What’s the fastest way to search and replace strings in a data frame?
Posted on July 22, 2022 by Econometrics and Free Software in R bloggers | 0 Comments
[This article was first published on Econometrics and Free Software , and kindly contributed to R-bloggers ]. (You can report issue about the content on this page here )
Want to share your content on R-bloggers? click here if you have a blog, or here if you don't.
I’ve tweeted this:
Just changed like 100 grepl calls to stringi::stri_detect and my pipeline now runs 4 times faster #RStats
— Bruno Rodrigues (@brodriguesco) July 20, 2022
much discussed ensued. Some people were surprised, because in their experience, grepl() was faster than alternatives, especially if you set the perl parameter in grepl() to TRUE. My use case was quite simple; I have a relatively large data set (half a million lines) with one column with several misspelling of city names.
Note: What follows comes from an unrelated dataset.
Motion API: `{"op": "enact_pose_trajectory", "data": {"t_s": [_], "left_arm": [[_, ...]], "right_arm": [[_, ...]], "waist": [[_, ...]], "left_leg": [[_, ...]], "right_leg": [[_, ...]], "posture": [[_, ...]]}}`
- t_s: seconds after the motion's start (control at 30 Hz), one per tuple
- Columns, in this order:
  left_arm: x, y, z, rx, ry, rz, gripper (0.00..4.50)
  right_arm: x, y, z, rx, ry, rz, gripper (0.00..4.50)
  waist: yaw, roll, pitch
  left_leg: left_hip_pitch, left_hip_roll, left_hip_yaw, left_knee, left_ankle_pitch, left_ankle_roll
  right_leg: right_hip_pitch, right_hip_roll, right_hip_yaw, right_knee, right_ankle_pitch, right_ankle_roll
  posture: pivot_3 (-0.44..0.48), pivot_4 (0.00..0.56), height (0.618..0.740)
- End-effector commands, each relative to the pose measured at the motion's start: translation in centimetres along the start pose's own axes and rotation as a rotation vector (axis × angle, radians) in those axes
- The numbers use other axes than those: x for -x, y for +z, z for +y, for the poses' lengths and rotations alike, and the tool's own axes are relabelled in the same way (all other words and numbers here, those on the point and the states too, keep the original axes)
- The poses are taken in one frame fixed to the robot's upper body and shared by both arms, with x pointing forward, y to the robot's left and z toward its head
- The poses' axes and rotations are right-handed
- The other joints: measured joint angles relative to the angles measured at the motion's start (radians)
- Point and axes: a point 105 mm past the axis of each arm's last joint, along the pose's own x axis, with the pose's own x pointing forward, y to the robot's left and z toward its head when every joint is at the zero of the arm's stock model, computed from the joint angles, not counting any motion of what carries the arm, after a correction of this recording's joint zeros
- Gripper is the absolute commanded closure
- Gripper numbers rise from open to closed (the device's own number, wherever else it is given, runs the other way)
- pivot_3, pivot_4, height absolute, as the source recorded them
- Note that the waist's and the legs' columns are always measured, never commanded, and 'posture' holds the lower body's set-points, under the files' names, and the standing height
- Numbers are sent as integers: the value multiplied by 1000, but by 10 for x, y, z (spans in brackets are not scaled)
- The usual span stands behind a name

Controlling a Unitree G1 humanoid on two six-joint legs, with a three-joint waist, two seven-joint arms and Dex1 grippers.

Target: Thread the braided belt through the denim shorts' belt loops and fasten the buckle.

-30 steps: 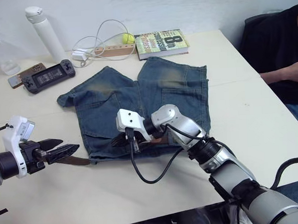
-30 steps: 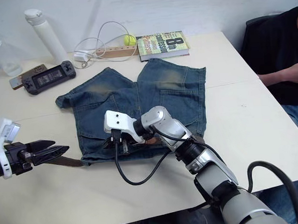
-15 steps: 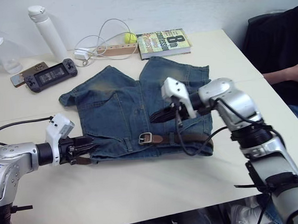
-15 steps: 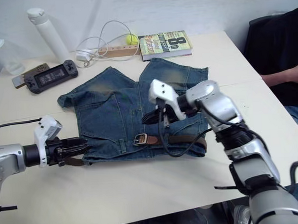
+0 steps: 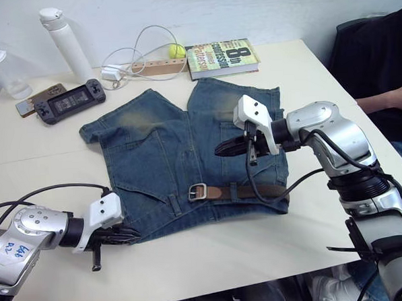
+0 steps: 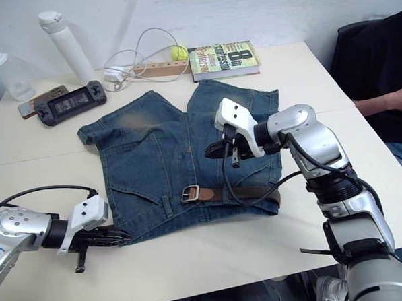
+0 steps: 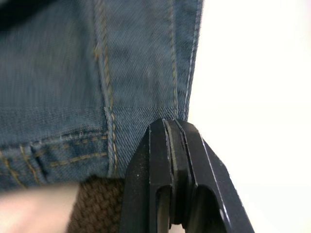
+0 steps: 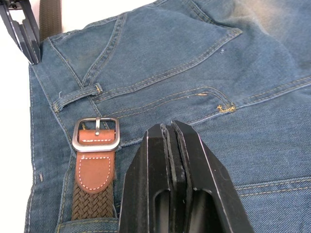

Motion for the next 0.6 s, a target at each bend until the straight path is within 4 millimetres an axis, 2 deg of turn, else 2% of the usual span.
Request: {"op": "enact_pose_trajectory", "data": {"t_s": [0.03, 0.07, 0.17, 0.3, 0.4, 0.43, 0.53, 0.6], "left_arm": [[12, 20, 14, 174, 76, -195, 4483], [16, 28, 13, 212, 69, -254, 4483], [50, 55, 7, 370, 39, -509, 4483], [87, 47, -2, 619, 79, -670, 4483], [110, 33, -17, 781, 102, -757, 3408], [117, 22, -17, 848, 167, -772, 3155], [134, 0, -21, 1011, 315, -868, 1847], [136, -18, -32, 1164, 390, -884, 976]], "right_arm": [[8, 14, 1, 32, -1, -44, 4500], [9, 14, 1, 29, 3, -47, 4500], [13, 18, 5, 15, 44, -66, 4500], [14, 20, 12, 19, 101, -70, 4500], [12, 21, 16, 30, 130, -73, 4500], [11, 22, 17, 33, 142, -76, 4500], [9, 24, 19, 36, 172, -86, 4500], [9, 25, 19, 40, 182, -91, 4500]], "waist": [[2, 0, 0], [4, -1, 1], [7, -3, 2], [-6, -4, 2], [-15, -4, 2], [-14, -4, 2], [-11, -4, 2], [-5, -5, 2]], "left_leg": [[0, 0, 0, 0, 0, 0], [0, 0, -1, 0, 1, 0], [-2, 0, -2, 2, 1, 0], [-2, 0, -2, 2, 0, 1], [-1, 1, -2, 1, 0, 1], [-1, 1, -2, 0, 0, 1], [-1, 0, -3, 0, 0, 1], [1, 0, -3, 1, 0, 1]], "right_leg": [[0, 0, 0, 0, 0, 0], [0, 0, -1, 1, 0, 0], [0, 0, -1, 1, 1, -1], [0, 0, -1, -1, 1, 0], [-1, 1, 0, -1, 1, 0], [-1, 1, 0, -1, 1, 0], [-1, 1, 0, -2, 1, 0], [0, 1, 1, -1, 1, -1]], "posture": [[0, 150, 734], [0, 150, 734], [0, 150, 734], [0, 150, 734], [0, 150, 734], [0, 150, 734], [0, 150, 734], [0, 150, 734]]}}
So I painstakingly wrote some code to correct the spelling of the major cities (those that came up often enough to matter. Minor cities were set to “Other”. Sorry, Wiltz !)
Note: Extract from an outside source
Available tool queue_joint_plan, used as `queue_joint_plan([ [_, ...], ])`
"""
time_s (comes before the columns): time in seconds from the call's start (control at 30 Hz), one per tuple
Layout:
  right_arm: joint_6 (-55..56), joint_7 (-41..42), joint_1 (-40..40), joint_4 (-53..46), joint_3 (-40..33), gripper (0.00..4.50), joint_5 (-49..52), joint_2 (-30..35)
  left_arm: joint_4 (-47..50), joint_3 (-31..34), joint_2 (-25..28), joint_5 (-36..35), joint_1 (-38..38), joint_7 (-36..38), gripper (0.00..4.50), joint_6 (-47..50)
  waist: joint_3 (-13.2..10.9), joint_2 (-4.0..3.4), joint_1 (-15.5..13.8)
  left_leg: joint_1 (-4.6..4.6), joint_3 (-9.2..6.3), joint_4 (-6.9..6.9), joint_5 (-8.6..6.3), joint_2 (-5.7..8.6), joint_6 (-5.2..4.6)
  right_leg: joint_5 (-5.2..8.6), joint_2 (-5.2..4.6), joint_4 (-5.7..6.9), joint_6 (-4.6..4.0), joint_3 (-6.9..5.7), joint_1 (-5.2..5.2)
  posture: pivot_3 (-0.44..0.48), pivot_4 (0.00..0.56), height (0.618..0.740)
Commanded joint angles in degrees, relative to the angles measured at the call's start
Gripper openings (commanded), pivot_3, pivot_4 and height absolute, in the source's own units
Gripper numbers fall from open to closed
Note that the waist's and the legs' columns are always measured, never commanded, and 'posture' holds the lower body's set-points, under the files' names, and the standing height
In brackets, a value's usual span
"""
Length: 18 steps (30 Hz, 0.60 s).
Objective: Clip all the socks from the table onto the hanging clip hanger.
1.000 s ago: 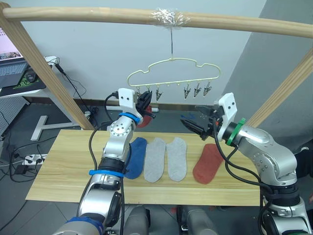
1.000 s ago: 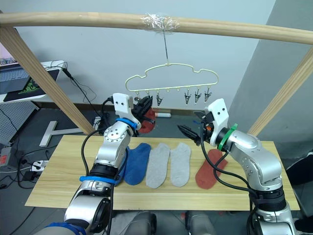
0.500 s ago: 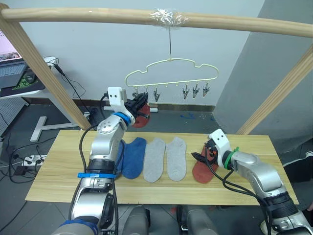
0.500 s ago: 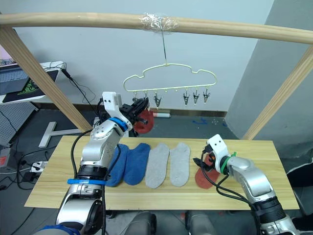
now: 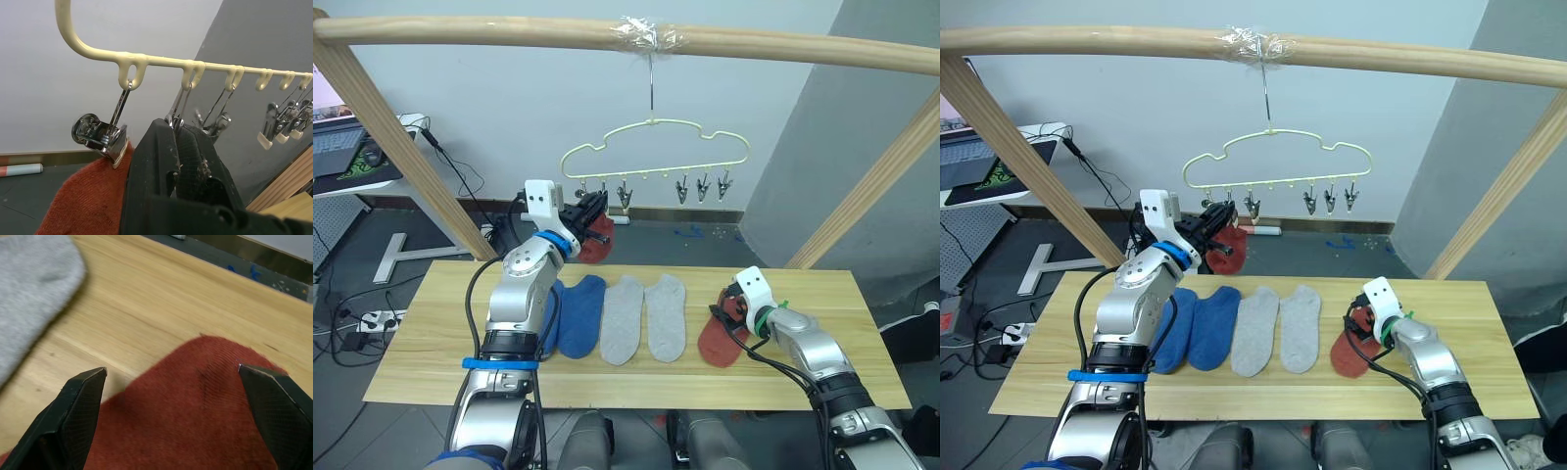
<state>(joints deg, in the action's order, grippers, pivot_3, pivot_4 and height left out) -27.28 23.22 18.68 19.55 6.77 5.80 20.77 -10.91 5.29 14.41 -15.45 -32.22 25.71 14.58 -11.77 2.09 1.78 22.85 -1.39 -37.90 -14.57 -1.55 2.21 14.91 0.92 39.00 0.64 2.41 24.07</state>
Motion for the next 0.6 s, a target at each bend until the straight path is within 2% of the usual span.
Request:
queue_joint_plan([
  [0.03, 1.39, 0.11, -0.26, 2.94, -1.49, 4.50, 0.11, -1.09, 2.10, 0.08, 0.37, -0.20, -0.05, 0.04, 0.04, 0.24, 0.00, 0.00, 0.01, -0.01, 0.00, 0.00, 0.00, 0.00, 0.00, 0.00, 0.00, 0.00, 0.00, 0.00, -0.01, -0.002, 0.201, 0.740],
  [0.17, 2.68, 0.87, -0.06, 7.19, -2.47, 4.50, 0.05, -2.01, 2.58, 0.08, 0.44, -1.01, -0.25, 0.77, 0.04, 1.41, 0.02, 0.01, 0.02, -0.10, -0.01, -0.01, 0.00, -0.01, 0.00, -0.01, 0.01, 0.01, -0.01, -0.02, -0.09, 0.012, 0.196, 0.740],
  [0.33, 6.47, 4.93, -1.25, 7.59, 0.02, 3.43, -2.02, -0.67, 3.40, 2.20, 2.19, -4.88, -0.21, 3.07, 0.04, 6.92, 0.01, 0.01, 0.05, -0.47, -0.01, -0.01, 0.00, 0.00, 0.00, -0.01, 0.01, -0.03, 0.00, -0.03, -0.48, 0.016, 0.192, 0.740],
  [0.47, 12.44, 7.83, -1.89, 4.45, 3.22, 2.07, -4.94, 0.54, 4.33, 4.51, 2.79, -8.56, -0.16, 2.90, 0.04, 11.58, 0.01, 0.01, 0.13, -0.56, -0.03, 0.03, 0.00, -0.04, 0.00, -0.01, 0.03, -0.03, 0.00, -0.04, -0.52, 0.013, 0.192, 0.740],
  [0.6, 15.62, 11.64, -1.93, -0.48, 5.58, 0.58, -5.76, 1.25, 6.74, 7.72, 2.63, -15.33, 0.11, 2.39, 0.04, 19.59, 0.00, -0.01, 0.19, -0.55, -0.02, 0.03, 0.00, -0.05, 0.00, 0.00, 0.03, -0.03, 0.01, -0.03, -0.52, 0.013, 0.192, 0.740],
])
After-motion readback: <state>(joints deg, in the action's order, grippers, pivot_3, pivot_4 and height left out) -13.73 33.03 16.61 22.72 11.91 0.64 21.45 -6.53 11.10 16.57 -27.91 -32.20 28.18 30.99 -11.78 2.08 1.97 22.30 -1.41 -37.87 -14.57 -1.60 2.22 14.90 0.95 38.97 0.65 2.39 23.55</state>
So in this short blog post, I benchmark some code to see if what I did the other day was a fluke. Maybe something weird with my R installation on my work laptop running Windows 10 somehow made stri_detect() run faster than grepl()? I don’t even know if something like that is possible. I’m writing these lines on my Linux machine, unlike the code I run at work. So maybe if I find some differences, they could be due to the different OS running. I don’t want to have to deal with Windows on my days off (for my blood pressure’s sake), so I’m not running this benchmark on my work laptop. So that part we’ll never know.
Anyways, let’s start by getting some data. I’m not commenting the code below, because that’s not the point of this post.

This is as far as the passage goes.